Performance Assessment
Let’s play a bit with Fibonacci:
Welcome to Scala version 2.10.0-RC1 (Java HotSpot(TM) 64-Bit Server VM, Java 1.7.0_07).
Type in expressions to have them evaluated.
Type :help for more information.
scala> def fib(x1: BigInt, x2: BigInt, steps: Int): (BigInt, BigInt) = if(steps>0) fib(x2, x1+x2, steps-1) else (x1, x2)
fib: (x1: BigInt, x2: BigInt, steps: Int)(BigInt, BigInt)
scala> def time(code: =>Unit) { val start = System.currentTimeMillis; code; println("code took " + (System.currentTimeMillis - start) + "ms") }
time: (code: => Unit)Unit
scala> time(fib(1, 1, 1000))
code took 1ms
scala> time(fib(1, 1, 1000))
code took 1ms
scala> time(fib(1, 1, 10000))
code took 5ms
scala> time(fib(1, 1, 100000))
code took 455ms
scala> time(fib(1, 1, 1000000))
code took 17172ms
Which means that in a presumably quite optimized loop, fib_100000 takes half a second. Now let’s play a bit with actors:
scala> case class Cont(steps: Int, batch: Int)
defined class Cont
scala> val me = inbox()
me: akka.actor.ActorDSL.Inbox = akka.actor.dsl.Inbox$Inbox#32c0fe13
scala> val a = actor(new Act {
var s: (BigInt, BigInt) = _
become {
case Cont(x, y) if y < 0 => s = (1, 1); self ! Cont(x, -y)
case Cont(x, y) if x > 0 => s = fib(s._1, s._2, y); self ! Cont(x - 1, y)
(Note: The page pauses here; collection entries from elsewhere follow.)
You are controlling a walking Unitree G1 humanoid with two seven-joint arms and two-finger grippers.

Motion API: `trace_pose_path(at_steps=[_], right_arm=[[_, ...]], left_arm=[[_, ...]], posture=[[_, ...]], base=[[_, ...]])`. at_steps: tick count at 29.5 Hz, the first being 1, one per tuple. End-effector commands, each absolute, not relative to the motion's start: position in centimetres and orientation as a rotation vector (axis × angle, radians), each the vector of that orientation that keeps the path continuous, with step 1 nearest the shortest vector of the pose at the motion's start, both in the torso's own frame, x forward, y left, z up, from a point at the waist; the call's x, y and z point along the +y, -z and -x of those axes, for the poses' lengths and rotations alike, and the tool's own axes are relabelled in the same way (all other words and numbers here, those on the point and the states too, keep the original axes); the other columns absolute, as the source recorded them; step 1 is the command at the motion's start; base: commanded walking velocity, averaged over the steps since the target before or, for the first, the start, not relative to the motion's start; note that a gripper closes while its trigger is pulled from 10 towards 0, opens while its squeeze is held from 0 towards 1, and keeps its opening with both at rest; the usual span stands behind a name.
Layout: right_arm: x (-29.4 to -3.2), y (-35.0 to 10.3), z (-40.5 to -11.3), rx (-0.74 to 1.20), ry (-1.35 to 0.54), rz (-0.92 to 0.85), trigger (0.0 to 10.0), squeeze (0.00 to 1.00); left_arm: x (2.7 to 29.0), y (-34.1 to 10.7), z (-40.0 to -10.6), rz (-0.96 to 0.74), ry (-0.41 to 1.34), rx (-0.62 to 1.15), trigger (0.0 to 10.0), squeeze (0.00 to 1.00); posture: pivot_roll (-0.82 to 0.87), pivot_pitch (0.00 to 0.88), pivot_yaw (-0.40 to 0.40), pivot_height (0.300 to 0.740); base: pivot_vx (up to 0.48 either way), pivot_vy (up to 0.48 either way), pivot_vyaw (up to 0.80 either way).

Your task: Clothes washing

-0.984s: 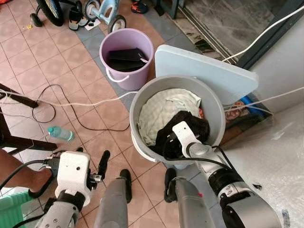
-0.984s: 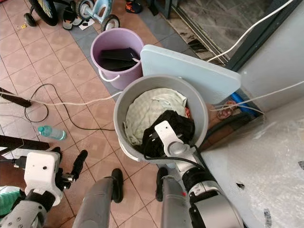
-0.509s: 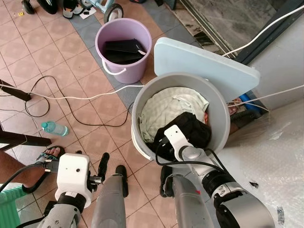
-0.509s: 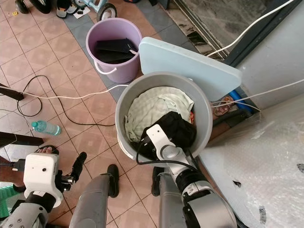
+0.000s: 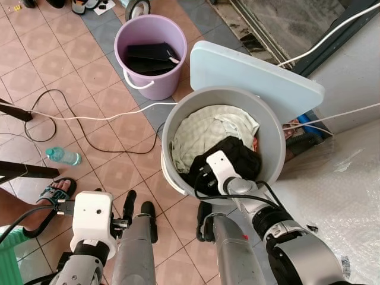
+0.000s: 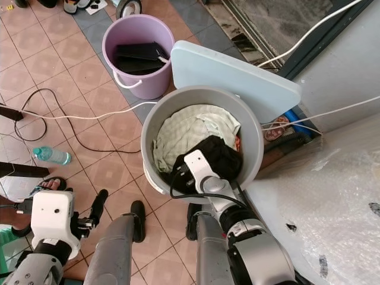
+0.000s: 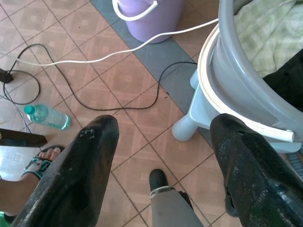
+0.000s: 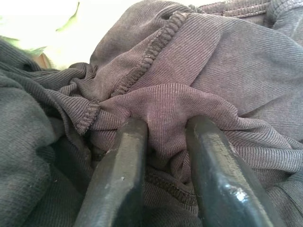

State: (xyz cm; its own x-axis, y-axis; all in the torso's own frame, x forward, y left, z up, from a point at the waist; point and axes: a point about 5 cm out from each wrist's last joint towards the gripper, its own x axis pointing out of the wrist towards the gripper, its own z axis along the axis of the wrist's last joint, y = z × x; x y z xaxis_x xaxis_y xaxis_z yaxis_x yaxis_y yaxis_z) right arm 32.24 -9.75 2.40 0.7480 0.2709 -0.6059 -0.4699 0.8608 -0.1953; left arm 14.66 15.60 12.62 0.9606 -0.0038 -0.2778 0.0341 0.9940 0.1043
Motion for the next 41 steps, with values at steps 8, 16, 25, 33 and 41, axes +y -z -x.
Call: trace_pose_path(at_steps=[8,16,25,33,41], right_arm=[[-10.1,-1.1,-31.3,0.652,-0.404,0.318,0.0,0.0],[-9.5,-3.7,-33.2,0.497,-0.38,0.184,0.0,0.0],[-10.8,-10.1,-36.6,0.207,-0.337,-0.023,0.0,0.0],[-14.3,-14.0,-35.7,-0.04,-0.252,-0.054,0.0,0.0],[-17.2,-15.0,-32.1,-0.17,-0.134,0.023,0.0,0.0]], left_arm=[[15.6,-12.0,-14.2,-0.105,0.002,0.326,10.0,0.0],[16.0,-11.5,-15.7,-0.098,-0.012,0.305,10.0,0.0],[16.2,-11.4,-20.5,-0.107,-0.02,0.213,10.0,0.0],[15.7,-11.6,-24.0,-0.106,-0.022,0.123,10.0,0.0],[14.8,-11.4,-26.2,-0.091,0.002,0.079,10.0,0.0]], posture=[[0.26,0.494,-0.066,0.74],[0.24,0.43,-0.061,0.74],[0.16,0.288,-0.045,0.74],[0.08,0.156,-0.019,0.74],[0.02,0.032,0.015,0.74]], base=[[0.0,0.0,0.0],[0.0,0.0,0.0],[0.0,0.0,0.0],[0.0,0.0,0.0],[0.0,0.0,0.0]])
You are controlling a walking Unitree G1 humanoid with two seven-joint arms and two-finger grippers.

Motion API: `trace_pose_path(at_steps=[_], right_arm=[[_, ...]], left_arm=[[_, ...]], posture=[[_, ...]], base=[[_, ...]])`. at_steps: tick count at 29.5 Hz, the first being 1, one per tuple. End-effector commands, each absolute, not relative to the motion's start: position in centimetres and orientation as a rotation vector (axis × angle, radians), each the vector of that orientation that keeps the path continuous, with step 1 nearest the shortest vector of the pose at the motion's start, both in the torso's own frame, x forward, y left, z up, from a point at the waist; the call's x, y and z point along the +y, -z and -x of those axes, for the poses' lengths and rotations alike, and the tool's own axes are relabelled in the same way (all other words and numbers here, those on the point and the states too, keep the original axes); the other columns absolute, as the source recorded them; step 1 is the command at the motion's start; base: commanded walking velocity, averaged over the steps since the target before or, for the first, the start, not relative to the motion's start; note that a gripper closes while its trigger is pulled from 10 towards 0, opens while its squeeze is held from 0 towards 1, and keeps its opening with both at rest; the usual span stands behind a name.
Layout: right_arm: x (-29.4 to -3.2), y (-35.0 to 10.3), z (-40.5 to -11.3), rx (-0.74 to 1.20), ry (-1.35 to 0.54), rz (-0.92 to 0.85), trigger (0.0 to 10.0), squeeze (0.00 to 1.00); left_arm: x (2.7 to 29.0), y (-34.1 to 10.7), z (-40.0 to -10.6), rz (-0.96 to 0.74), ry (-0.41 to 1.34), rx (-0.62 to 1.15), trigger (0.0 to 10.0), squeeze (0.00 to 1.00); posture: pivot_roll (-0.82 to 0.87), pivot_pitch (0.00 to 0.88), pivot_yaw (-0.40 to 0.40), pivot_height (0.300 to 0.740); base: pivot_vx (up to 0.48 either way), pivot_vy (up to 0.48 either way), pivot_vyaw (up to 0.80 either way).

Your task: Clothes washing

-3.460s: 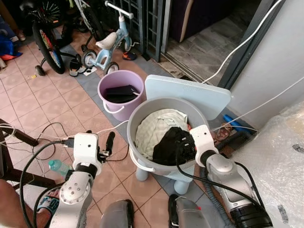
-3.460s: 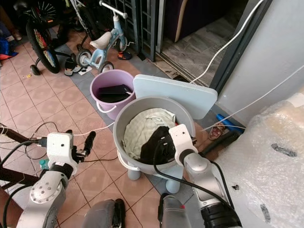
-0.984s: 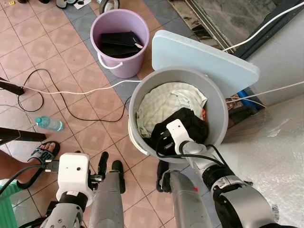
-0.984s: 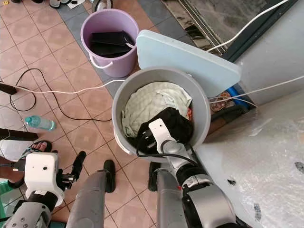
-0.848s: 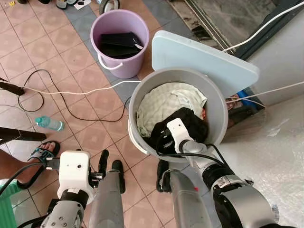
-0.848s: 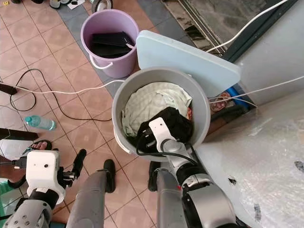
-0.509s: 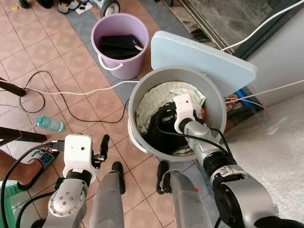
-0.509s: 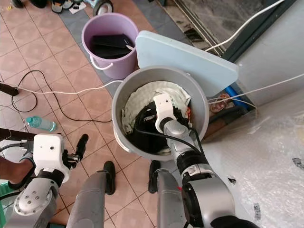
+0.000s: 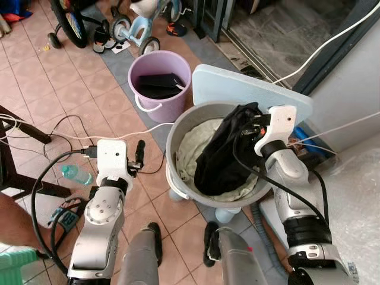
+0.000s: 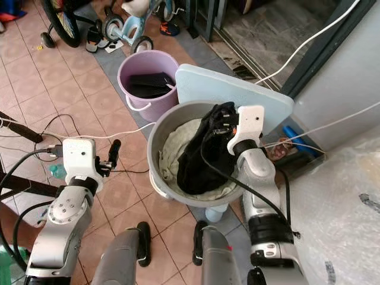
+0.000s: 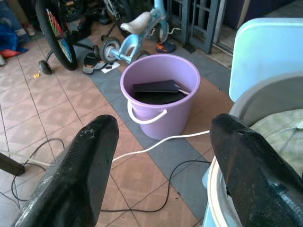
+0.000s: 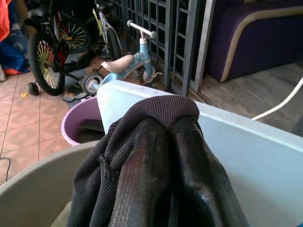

case _: Cont => me.receiver ! s
}
})
a: akka.actor.ActorRef = Actor[akka://repl/user/$c]
scala> time{a ! Cont(1000, -1); me.receive(10 seconds)}
code took 4ms
scala> time{a ! Cont(10000, -1); me.receive(10 seconds)}
code took 27ms
scala> time{a ! Cont(100000, -1); me.receive(10 seconds)}
code took 632ms
scala> time{a ! Cont(1000000, -1); me.receive(30 seconds)}
code took 17936ms
This is already interesting: given long enough time per step (with the huge BigInts behind the scenes in the last line), actors don’t much extra. Now let’s see what happens when doing smaller calculations in a more batched way:
scala> time{a ! Cont(10000, -10); me.receive(30 seconds)}
code took 462ms
This is pretty close to the result for the direct variant above.
Conclusion
Sending messages to self is NOT expensive for almost all applications, just keep the actual processing step slightly larger than a few hundred nanoseconds.
I assume from your comment to Roland Kuhn answer that you have some work which can be considered as recursive, at least in blocks. If this is not the case, I don't think there could be any clean solution to handle your problem and you will have to deal with complicated pattern matching blocks.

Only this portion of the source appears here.